Ramkeshwarsing and Awadh Narayan did not
mention accused No. 2 in their earlier statements. Ramkeshwarsing did ;not
mention the name of accused No. in his statement to the police. Choharjasing
and Nandlal could not explain how accused No. 1 and 4 came to receive the
injuries. Though the injuries on Choharjasing and Nandlal are no doubt serious,
the evidence does not satisfactorily establish that they were caused by the
accused in furtherance of their common intention and that they formed an
unlawful assembly and used force or violence and they rioted with deadly
weapons in prosecution of their common intention. The defence that accused No.
1 was assaulted and seeing 626 this accused No. 4 came there and he was
assaulted cannot in the circumstances be overlooked. With these reasons the
trial Court acquitted all the five accused.
The High Court set aside the order of
acquittal. The High Court arrived at these conclusions. The evidence
established that the grievous injury inflicted on Choharjasing and Nandlal and
the simple injury inflicted on Ramkeshwarsing were inflicted by the appellants.
The trouble arose on account of dispute over the open space adjoining the room
of Choharjasing. The appellants could not be convicted under section 307 of the
Indian Penal Code The appellants were guilty of causing grievous hurt. The High
Court, therefore, convicted the appellants for injuries sustained by Choharjasing,
Nandlal and Ramkeshwarsing.
Counsel for the appellants made these
submissions. The High Court interfered with the acquittal without giving any
reasons The first information report about the cognizance of the offence was
wrongly admitted in evidence. The incident on the morning of 16 October, 1964
could not be believed and therefore the entire prosecution would fail.

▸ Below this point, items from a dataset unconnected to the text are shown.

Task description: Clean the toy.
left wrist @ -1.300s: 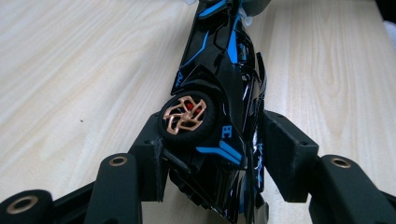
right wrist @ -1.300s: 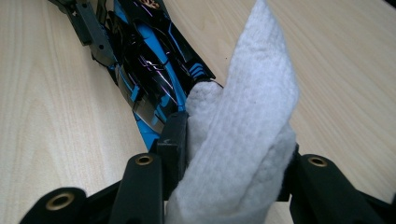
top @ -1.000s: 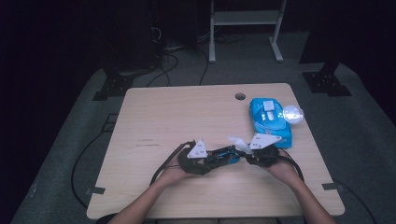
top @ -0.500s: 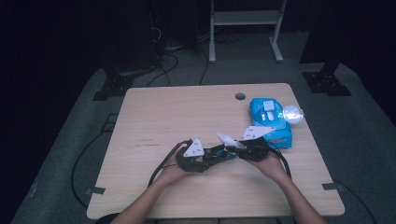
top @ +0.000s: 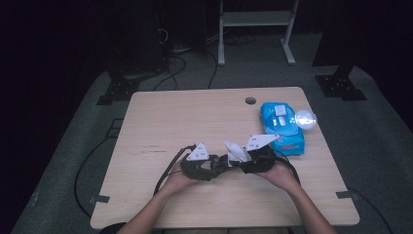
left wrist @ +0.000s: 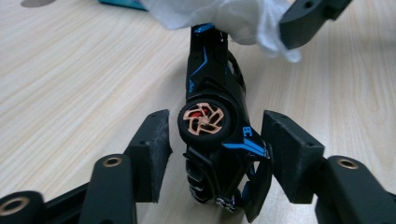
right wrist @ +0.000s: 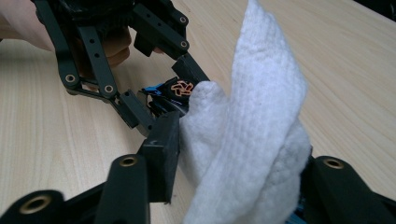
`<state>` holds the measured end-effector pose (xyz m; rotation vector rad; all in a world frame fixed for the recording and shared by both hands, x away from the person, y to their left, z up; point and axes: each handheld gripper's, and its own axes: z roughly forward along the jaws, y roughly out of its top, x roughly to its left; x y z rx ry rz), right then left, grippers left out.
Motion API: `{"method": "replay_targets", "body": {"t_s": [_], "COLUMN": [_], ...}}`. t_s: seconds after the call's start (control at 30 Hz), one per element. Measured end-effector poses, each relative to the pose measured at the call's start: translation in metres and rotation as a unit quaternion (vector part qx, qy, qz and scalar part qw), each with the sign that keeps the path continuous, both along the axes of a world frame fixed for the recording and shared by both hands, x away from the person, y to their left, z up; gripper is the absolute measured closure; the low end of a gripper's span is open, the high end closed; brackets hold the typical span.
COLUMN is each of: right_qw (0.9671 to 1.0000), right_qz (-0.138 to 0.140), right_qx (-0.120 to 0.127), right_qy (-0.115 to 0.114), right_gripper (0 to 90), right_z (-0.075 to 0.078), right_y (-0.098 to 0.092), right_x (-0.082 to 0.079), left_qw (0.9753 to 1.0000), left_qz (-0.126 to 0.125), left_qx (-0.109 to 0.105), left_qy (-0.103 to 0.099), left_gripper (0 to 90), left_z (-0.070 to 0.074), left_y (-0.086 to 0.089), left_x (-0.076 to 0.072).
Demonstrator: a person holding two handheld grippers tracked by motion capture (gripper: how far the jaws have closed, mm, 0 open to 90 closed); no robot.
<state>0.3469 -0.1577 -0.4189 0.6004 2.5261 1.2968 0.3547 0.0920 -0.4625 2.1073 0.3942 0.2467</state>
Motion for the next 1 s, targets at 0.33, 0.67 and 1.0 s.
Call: {"method": "replay_targets", "body": {"t_s": [0.33,0.67,1.0], "right_qw": [0.9995,0.9986,0.9978], "right_qz": [-0.029,-0.049,-0.011], "right_qx": [0.011,0.017,0.056], "right_qy": [-0.001,0.007,0.034], "right_gripper": [74.8,80.3,80.9], "right_z": [0.0,-0.006,-0.011], "right_y": [0.003,0.001,0.05], "right_x": [0.003,0.01,0.008], "left_qw": [0.998,0.9987,0.9992], "left_qz": [0.011,0.009,0.001], "left_qx": [-0.026,-0.023,-0.018], "left_qy": [0.056,0.044,0.035], "left_gripper": [46.3,57.9,58.1], "left_z": [-0.002,-0.003,-0.003], "left_y": [0.004,0.006,0.007], "left_x": [0.003,0.002,0.002]}}
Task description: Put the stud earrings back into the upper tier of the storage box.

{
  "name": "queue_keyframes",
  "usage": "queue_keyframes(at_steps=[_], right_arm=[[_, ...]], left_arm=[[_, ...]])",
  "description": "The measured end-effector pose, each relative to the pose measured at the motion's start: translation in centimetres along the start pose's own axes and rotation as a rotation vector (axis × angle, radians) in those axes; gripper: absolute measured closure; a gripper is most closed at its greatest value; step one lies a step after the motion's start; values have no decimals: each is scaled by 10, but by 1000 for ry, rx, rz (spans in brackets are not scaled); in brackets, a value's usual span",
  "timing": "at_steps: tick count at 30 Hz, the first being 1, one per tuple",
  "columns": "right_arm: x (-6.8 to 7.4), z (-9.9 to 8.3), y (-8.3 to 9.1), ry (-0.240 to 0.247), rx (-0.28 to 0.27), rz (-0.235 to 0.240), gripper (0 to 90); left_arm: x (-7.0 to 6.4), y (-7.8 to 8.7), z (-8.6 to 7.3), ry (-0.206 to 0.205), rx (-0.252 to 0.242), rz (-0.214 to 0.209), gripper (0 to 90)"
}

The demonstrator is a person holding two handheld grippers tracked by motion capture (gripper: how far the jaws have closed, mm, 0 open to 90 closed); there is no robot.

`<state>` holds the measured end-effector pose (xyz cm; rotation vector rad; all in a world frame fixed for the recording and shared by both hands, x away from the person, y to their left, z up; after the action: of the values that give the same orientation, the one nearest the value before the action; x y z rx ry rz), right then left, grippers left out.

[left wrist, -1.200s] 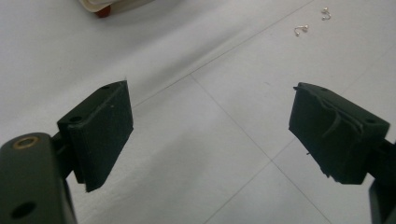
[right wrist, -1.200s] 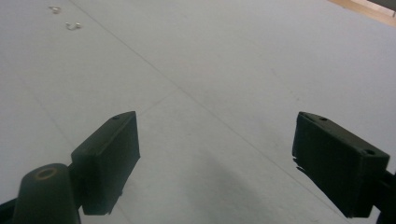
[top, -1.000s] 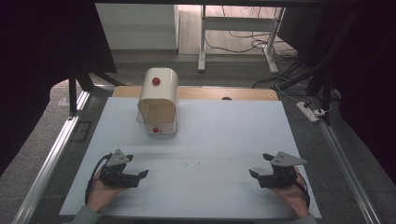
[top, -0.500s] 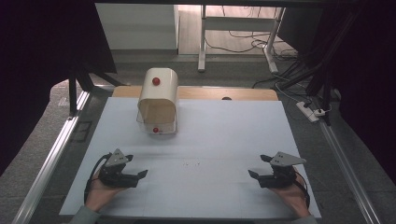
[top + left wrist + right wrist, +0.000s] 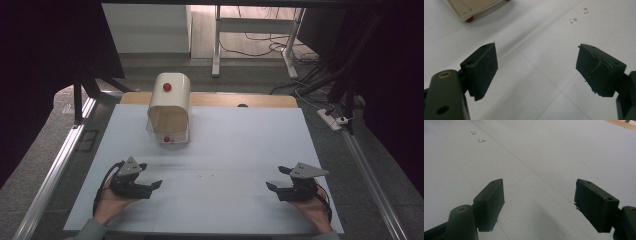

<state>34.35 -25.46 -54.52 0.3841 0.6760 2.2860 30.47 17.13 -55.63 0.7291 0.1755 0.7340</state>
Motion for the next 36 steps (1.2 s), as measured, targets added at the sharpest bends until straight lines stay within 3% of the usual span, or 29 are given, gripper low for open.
queue_keyframes(at_steps=[18,36], right_arm=[[1,-1,1,-13,3,11,266],[4,-1,0,-12,1,25,273]], left_arm=[[-18,-30,46,-115,26,-78,191],[-27,-59,75,-164,54,-125,206]])
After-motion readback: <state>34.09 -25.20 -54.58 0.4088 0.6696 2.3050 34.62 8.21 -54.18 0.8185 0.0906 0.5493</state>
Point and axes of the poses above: each handheld gripper's, and its own axes: y roughly backward along the jaws, z roughly out of its top, x roughly to its left, the point moved 8 cm from there along -y, roughly forward along the jaws, and after that the axes turned 10 degrees about -y, right-handed, at the moved point
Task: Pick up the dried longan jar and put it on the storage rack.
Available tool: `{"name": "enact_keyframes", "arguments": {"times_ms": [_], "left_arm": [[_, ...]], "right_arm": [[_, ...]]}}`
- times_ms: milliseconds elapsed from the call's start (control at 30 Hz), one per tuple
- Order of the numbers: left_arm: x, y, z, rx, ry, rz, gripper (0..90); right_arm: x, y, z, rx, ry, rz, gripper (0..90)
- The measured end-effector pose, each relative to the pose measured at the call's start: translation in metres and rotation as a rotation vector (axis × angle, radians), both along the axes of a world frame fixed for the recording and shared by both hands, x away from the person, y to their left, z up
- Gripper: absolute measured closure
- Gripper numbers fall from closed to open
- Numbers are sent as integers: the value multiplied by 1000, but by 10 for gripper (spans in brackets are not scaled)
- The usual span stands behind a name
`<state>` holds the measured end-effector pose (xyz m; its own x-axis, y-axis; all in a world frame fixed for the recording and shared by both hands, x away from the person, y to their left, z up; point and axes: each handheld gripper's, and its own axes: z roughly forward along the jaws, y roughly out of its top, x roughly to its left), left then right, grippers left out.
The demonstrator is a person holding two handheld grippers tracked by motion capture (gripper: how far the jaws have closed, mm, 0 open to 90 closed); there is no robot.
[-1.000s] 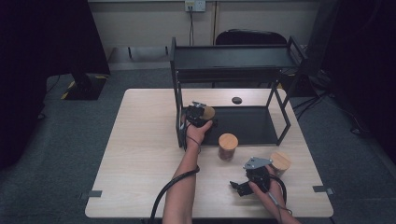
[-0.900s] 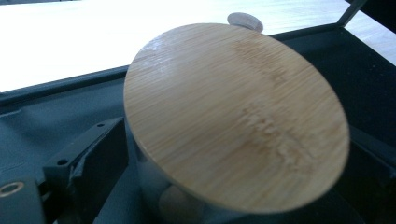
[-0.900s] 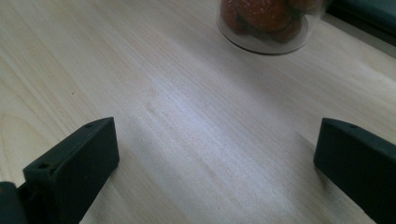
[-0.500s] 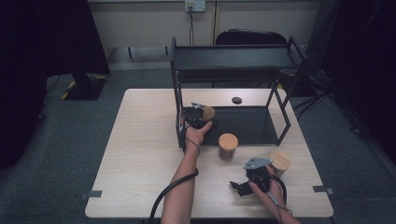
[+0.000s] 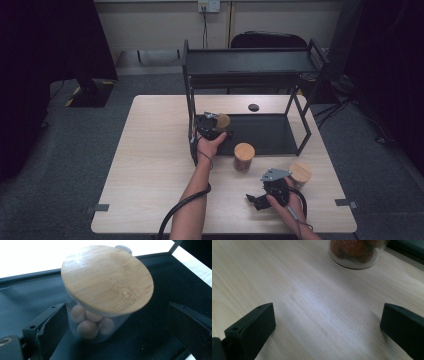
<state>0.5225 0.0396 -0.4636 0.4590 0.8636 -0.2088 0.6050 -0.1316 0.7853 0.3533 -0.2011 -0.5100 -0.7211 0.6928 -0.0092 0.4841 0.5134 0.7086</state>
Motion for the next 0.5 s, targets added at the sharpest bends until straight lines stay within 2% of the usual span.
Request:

As to the incident on the morning of 16
October, 1964 the trial Court said that the time of recording the complaint on
16 October, 1964 was 11.05 am. where-as the complainant's version in court was
that he returned from the hospital at about 11 a.m. or 12 noon, when he
received information from Nandlal. Further in the complaint Choharjasing did
not mention about any of the accused and Nandlal also did not mention accused
No. 5. The land on which earth was spread belonged to one Khot and therefore
appellant No. 1 could not have interest in that land. Or these grounds the
trial Court did not accept the version that there was any occurrence on the morning
of 16 October, 1964.
The High Court, however, accepted the version
that there was an incident on the morning of 16 October, 1964 and said that
Chohajasing would not have taken the trouble of going to the police and lodging
a complaint. The High Court gave two broad reasons for accepting the
prosecution version about the incident on the morning of 16 October, 1964.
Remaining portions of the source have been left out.